PROMPT → Below are records; count how many of their lines contain the word "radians" and give the number alone.

DATASET EXTRACT →
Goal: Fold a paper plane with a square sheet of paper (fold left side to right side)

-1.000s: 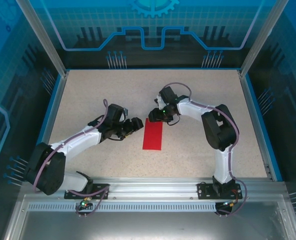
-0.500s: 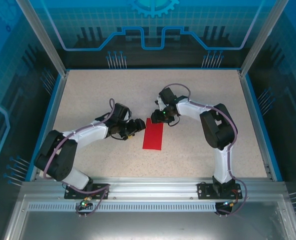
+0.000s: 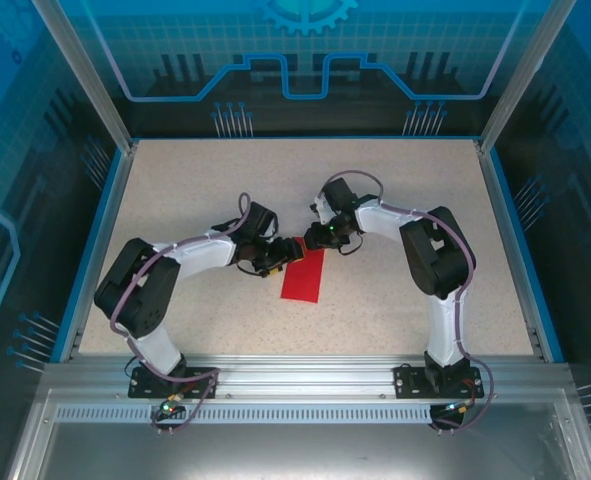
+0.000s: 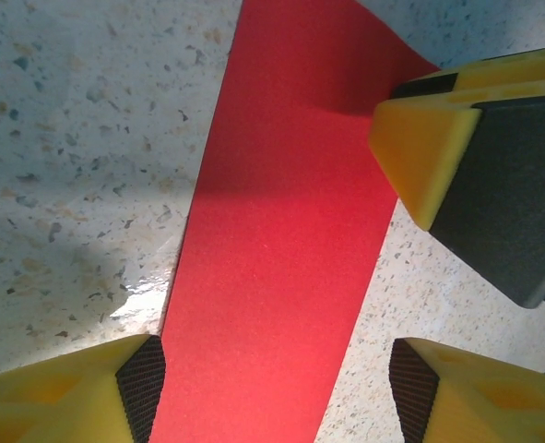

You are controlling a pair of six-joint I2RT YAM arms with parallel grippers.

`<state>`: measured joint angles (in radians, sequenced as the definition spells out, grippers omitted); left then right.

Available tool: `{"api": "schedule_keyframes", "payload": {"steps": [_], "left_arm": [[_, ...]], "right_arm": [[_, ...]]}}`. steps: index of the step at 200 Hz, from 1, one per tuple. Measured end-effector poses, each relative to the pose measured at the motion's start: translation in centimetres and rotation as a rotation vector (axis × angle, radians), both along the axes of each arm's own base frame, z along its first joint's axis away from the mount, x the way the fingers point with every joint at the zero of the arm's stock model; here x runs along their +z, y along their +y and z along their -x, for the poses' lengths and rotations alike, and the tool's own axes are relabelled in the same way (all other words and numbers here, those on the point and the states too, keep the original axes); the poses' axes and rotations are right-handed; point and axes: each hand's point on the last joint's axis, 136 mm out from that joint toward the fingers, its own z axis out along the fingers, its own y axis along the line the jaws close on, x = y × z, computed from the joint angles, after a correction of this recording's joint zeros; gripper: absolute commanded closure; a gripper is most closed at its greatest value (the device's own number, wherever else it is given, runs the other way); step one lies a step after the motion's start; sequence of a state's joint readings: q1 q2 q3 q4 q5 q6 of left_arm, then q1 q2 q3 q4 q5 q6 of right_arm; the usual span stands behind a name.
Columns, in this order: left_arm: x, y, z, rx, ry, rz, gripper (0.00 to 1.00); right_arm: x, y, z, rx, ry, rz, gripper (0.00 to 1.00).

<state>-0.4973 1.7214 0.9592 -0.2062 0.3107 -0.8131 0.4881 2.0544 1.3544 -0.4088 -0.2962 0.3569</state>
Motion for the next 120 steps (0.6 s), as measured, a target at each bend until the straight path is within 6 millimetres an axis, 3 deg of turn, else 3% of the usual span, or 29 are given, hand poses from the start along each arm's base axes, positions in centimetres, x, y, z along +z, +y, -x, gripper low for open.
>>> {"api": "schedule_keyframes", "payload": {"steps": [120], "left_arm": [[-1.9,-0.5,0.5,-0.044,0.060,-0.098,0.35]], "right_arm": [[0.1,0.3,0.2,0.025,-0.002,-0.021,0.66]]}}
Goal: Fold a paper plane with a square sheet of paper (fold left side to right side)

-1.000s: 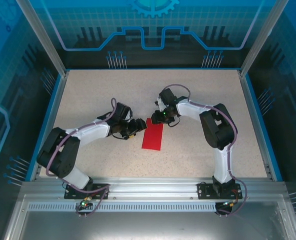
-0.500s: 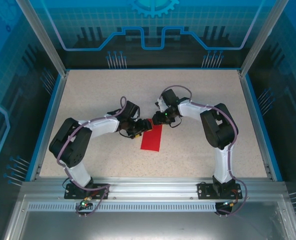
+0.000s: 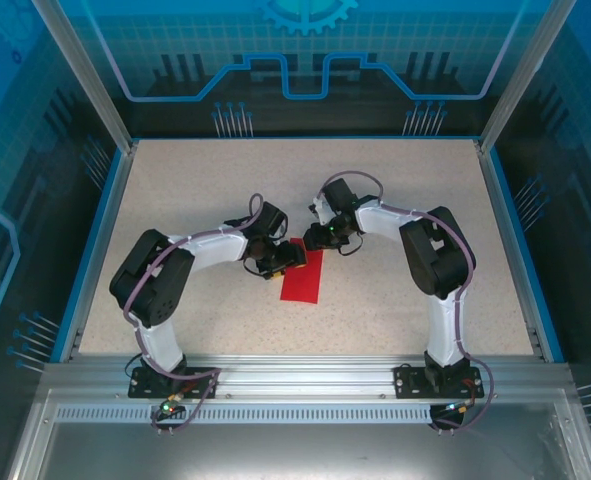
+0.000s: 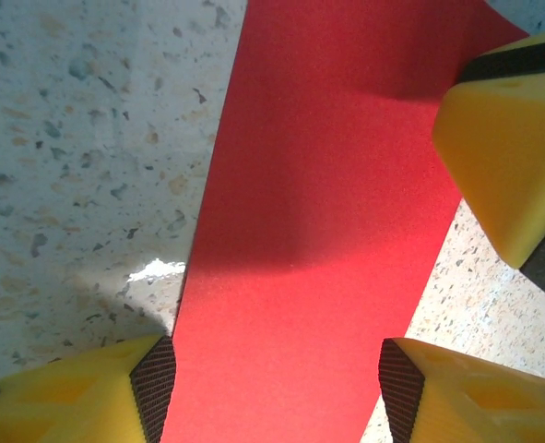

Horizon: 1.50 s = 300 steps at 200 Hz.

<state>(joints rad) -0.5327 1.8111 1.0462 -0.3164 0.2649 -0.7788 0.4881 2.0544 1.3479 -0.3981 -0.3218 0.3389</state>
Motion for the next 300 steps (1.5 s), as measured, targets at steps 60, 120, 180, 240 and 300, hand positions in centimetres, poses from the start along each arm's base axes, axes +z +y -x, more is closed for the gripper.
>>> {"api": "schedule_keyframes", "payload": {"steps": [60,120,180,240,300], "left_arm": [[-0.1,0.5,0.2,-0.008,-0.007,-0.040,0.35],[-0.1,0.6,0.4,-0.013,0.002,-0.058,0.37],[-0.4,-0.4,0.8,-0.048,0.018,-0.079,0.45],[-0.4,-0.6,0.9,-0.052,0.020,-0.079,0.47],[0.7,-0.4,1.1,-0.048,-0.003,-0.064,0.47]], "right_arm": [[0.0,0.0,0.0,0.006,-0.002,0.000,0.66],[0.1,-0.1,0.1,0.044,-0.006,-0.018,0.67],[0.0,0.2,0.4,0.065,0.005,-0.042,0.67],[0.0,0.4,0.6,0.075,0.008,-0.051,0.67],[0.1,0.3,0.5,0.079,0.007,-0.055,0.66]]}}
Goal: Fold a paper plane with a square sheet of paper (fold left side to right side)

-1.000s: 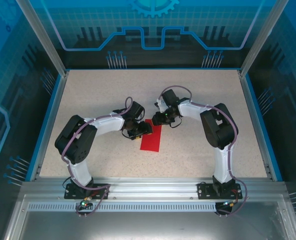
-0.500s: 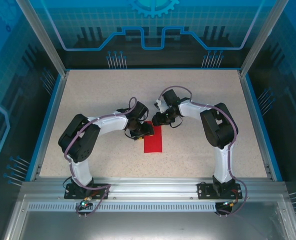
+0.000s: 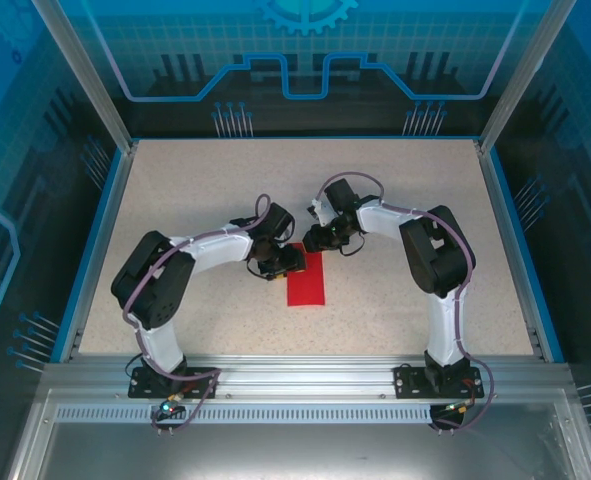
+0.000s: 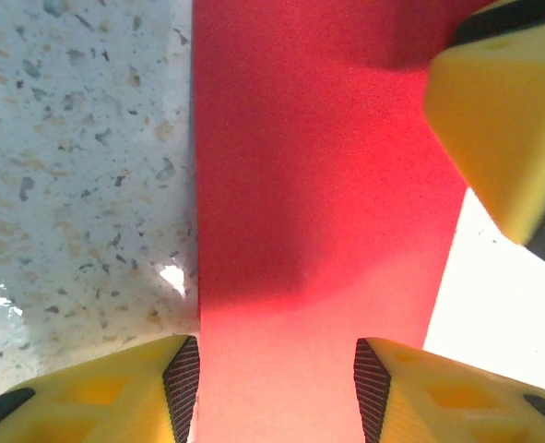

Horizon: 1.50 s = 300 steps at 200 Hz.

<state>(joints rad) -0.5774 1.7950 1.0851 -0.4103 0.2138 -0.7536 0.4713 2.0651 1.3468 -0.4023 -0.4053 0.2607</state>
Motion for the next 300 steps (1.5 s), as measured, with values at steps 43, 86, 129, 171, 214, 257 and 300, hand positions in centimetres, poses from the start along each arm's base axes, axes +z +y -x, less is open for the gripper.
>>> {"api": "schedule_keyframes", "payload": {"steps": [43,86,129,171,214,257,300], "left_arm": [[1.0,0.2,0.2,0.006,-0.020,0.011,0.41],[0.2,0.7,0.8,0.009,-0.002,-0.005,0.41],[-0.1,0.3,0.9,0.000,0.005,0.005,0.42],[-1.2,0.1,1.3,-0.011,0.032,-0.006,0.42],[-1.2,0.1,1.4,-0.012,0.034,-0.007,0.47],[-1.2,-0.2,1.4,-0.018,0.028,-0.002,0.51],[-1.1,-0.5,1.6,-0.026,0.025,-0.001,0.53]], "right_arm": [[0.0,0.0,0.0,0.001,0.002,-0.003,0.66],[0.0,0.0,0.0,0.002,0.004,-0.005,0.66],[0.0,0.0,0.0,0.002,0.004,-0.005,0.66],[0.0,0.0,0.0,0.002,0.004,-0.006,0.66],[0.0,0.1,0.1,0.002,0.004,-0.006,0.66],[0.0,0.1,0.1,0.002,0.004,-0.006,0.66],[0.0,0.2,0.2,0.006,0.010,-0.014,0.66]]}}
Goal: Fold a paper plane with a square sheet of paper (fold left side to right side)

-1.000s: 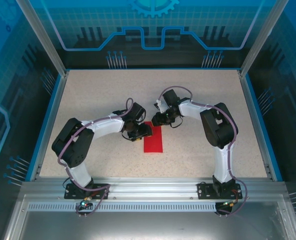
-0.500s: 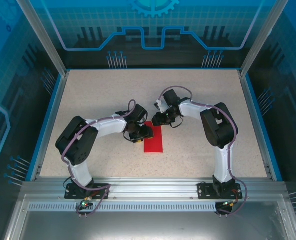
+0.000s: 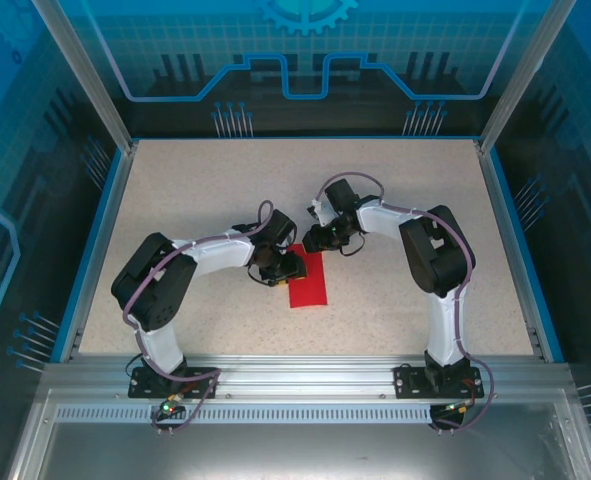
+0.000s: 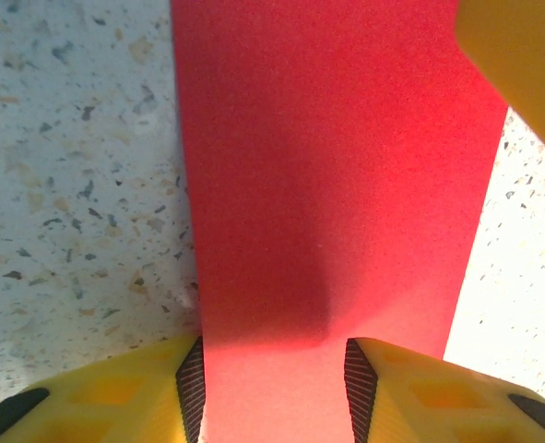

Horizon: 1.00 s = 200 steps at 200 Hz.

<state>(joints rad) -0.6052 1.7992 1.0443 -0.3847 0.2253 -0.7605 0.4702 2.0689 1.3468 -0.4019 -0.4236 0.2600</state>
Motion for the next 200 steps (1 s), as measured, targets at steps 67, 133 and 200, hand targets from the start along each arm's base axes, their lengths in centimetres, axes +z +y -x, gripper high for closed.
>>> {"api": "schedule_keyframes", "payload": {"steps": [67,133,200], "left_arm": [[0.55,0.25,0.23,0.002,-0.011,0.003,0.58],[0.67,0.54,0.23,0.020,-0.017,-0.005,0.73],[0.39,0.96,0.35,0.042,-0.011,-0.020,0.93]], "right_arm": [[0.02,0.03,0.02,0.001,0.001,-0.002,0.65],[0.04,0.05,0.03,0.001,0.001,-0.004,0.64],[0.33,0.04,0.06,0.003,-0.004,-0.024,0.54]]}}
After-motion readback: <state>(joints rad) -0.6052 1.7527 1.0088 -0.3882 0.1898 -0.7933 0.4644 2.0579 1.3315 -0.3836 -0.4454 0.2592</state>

YOUR SOLUTION → 2